Registered trademark protection helps US companies innovate and grow according to a new study linking registration to employment.
A new study provides fresh insights into the diverse US market, revealing the economic benefits of trademark ownership. Research from the US Patent and Trademark Office (USPTO) showed that registered trademark protection helps companies to grow, employ more people and innovate.
This data shows that, in total, R&D and patenting activity tend to be higher following a company’s first trademark filing, when compared to a control group. Trademark-filing companies, it reveals, are 20 times more likely to file for a patent or perform R&D than a typical US firm. The proportion of R&D-performing companies that had applied for at least one trademark was significantly larger in 2011 (68 per cent) than the share that had applied for at least one patent (50 per cent). More firms filed their first trademark prior to their first patent, than the reverse, with initial registrations for both kinds of rights often coming within a few years of each other. The authors argue that trademark registration is a useful measurement for capturing of innovativeness, but the evidence also suggests that trademark registration causes companies to be more inclined or able to innovate.
The study also provides new evidence about the relationship between trademark registration and growth.

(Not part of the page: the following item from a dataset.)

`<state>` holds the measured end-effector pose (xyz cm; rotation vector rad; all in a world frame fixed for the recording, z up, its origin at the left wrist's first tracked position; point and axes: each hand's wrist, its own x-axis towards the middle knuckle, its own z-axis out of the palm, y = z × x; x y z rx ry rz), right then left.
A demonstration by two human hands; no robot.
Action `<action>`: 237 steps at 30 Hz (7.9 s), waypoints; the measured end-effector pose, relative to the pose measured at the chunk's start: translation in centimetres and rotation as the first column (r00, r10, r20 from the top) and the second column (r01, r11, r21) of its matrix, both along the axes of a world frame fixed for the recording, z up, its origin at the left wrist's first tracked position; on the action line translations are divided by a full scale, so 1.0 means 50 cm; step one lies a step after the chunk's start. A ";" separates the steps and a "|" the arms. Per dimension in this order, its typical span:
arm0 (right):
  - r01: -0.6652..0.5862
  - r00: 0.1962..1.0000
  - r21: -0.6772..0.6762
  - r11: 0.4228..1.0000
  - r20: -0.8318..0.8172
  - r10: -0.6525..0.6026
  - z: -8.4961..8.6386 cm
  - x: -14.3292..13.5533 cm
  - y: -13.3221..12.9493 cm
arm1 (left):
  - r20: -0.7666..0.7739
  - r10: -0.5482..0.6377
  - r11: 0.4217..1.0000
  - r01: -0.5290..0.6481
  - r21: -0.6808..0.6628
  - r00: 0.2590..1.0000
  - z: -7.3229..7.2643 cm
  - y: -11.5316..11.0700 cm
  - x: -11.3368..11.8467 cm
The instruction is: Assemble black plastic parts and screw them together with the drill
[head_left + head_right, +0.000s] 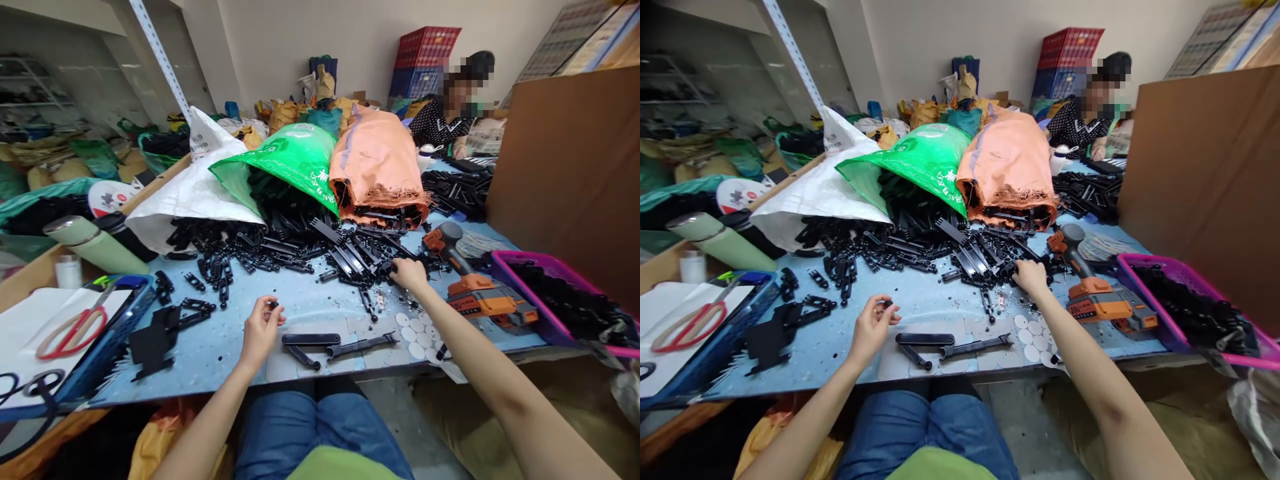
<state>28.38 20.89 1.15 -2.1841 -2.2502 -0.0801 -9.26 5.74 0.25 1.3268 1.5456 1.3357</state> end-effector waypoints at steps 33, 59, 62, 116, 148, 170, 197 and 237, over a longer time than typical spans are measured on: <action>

It shows that the average number of employees at a company increases following its first filing, and that employment growth is quicker at firms with at least one trademark registration than at companies in a control group; the gap between companies that file for brand rights in their first year and those which do not, for example, grows as the businesses age. Similarly, while pre-filing average revenue trends for trademark-owning companies and the control group are similar, a considerable revenue gap opens between the two groups shortly after registration of the first trademark. The study adds to other recent research showing the positive economic effects of trademark protection, such as an academic report demonstrating the link between brand rights and the financial performance of SMEs.